* **TO DO**
Each line of the data is to be output verbatim, with the images removed.

* **DATA EXTRACT**

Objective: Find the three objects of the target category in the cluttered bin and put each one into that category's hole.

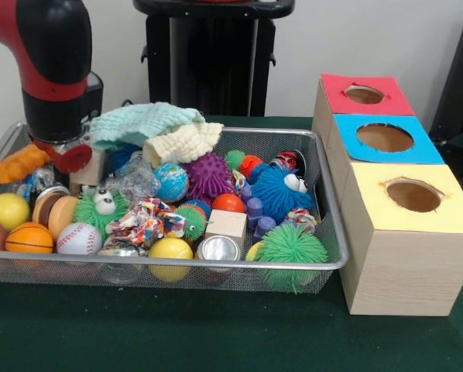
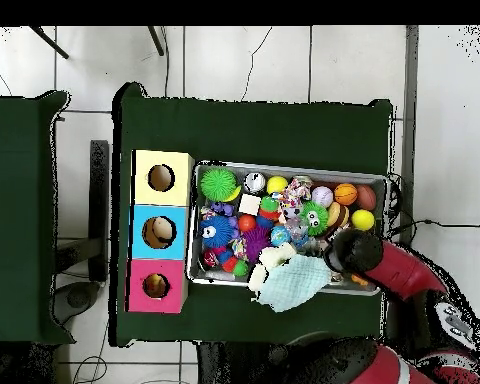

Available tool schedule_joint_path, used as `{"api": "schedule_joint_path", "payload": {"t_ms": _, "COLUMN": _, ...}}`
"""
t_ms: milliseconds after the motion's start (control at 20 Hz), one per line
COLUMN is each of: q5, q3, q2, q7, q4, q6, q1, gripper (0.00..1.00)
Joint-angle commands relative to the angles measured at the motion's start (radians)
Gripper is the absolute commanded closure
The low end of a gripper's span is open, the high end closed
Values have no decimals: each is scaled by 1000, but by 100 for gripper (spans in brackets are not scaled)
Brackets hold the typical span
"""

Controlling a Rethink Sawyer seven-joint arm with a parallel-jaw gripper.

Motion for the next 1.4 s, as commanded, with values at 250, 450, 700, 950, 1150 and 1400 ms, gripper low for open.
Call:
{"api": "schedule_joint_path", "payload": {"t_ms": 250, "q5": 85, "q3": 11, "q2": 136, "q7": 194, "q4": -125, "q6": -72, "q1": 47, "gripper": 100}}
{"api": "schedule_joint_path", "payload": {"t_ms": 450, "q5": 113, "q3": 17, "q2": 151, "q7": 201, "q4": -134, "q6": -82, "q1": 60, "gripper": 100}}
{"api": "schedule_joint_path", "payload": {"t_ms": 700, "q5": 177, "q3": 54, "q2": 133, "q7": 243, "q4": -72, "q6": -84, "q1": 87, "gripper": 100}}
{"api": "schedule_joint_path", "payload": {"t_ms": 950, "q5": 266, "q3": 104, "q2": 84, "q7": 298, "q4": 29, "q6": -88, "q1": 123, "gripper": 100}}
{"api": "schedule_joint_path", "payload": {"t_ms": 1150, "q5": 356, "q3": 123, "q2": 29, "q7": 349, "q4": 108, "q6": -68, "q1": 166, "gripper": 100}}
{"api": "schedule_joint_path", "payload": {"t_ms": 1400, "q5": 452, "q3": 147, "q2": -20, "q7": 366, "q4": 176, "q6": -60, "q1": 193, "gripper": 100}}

* **SOLUTION**
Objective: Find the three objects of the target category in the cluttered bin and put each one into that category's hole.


Available tool schedule_joint_path, used as `{"api": "schedule_joint_path", "payload": {"t_ms": _, "COLUMN": _, ...}}`
"""
t_ms: milliseconds after the motion's start (control at 20 Hz), one per line
COLUMN is each of: q5, q3, q2, q7, q4, q6, q1, gripper (0.00..1.00)
Joint-angle commands relative to the angles measured at the motion's start (radians)
Gripper is the absolute commanded closure
The low end of a gripper's span is open, the high end closed
Values have no decimals: each is scaled by 1000, but by 100 for gripper (spans in brackets are not scaled)
Brackets hold the typical span
"""

Controlling a Rethink Sawyer seven-joint arm with a parallel-jaw gripper.

Motion for the next 1.4 s, as commanded, with values at 250, 450, 700, 950, 1150 and 1400 ms, gripper low for open.
Call:
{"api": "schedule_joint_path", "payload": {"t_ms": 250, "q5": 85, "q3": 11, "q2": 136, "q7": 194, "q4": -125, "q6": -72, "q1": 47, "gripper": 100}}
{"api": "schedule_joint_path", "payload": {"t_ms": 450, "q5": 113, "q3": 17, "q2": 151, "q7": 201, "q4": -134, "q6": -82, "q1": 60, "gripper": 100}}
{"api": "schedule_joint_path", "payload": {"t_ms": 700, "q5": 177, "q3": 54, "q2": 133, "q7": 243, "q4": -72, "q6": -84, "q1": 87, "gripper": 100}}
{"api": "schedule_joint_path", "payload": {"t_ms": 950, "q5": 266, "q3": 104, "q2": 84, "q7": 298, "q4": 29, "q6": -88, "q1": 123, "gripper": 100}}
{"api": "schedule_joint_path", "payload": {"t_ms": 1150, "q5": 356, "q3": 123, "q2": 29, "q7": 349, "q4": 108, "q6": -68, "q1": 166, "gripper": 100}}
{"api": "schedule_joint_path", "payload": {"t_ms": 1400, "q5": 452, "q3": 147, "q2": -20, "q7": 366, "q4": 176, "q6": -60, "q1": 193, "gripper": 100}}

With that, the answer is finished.